◆ Work required: Only those lines running from the line that contains "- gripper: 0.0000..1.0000" through the end of the material are to be written out, each exactly as shown.

-------- Source material --------

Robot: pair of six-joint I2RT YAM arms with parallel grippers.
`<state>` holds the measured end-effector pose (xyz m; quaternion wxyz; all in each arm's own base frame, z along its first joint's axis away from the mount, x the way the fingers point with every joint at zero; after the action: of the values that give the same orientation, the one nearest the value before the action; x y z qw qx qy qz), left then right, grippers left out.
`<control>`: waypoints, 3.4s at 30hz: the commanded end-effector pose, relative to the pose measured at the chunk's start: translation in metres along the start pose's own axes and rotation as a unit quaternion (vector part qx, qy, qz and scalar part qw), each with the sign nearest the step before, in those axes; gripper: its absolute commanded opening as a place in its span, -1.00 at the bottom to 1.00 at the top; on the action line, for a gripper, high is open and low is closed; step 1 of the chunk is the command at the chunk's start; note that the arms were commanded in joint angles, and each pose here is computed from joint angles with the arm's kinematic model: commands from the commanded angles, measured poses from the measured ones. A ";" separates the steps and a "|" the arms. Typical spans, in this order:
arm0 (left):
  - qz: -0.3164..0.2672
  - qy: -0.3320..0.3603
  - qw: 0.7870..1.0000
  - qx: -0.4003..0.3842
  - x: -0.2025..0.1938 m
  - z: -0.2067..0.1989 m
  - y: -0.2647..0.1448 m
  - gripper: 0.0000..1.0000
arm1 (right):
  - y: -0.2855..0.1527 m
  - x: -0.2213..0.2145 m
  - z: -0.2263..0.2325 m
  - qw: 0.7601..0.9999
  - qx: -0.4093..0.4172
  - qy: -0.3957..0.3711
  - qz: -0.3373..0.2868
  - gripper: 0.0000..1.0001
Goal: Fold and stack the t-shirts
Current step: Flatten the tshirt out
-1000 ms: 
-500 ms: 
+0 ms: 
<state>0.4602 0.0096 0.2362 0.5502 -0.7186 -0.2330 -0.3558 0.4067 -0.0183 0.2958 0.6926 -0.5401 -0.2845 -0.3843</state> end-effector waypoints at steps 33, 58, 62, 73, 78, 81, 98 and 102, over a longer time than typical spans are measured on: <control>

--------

◆ Result of the exercise:
  - gripper: 0.0000..1.0000
arm1 (right):
  - y: -0.2855..0.1527 m
  - x: -0.2213..0.2145 m
  - z: -0.2263..0.2325 m
  - qw: 0.7601..0.9999
  - qx: -0.4093..0.4172
  - qy: -0.3957..0.3711
  - qz: -0.3373..0.2868
  - gripper: 0.0000..1.0001
Goal: Fold and stack the t-shirts
Current step: Flatten the tshirt out
-1000 ms: 
-500 ms: 
+0 ms: 
<state>0.4602 0.0096 0.2362 0.5502 -0.7186 -0.2330 -0.3558 0.4067 -0.0183 0.2958 0.6926 -0.5401 -0.2845 -0.3843</state> end-effector waypoints at steps 33, 58, 62, 73, 78, 81, 98 and 102, over a longer time than typical spans are measured on: <control>

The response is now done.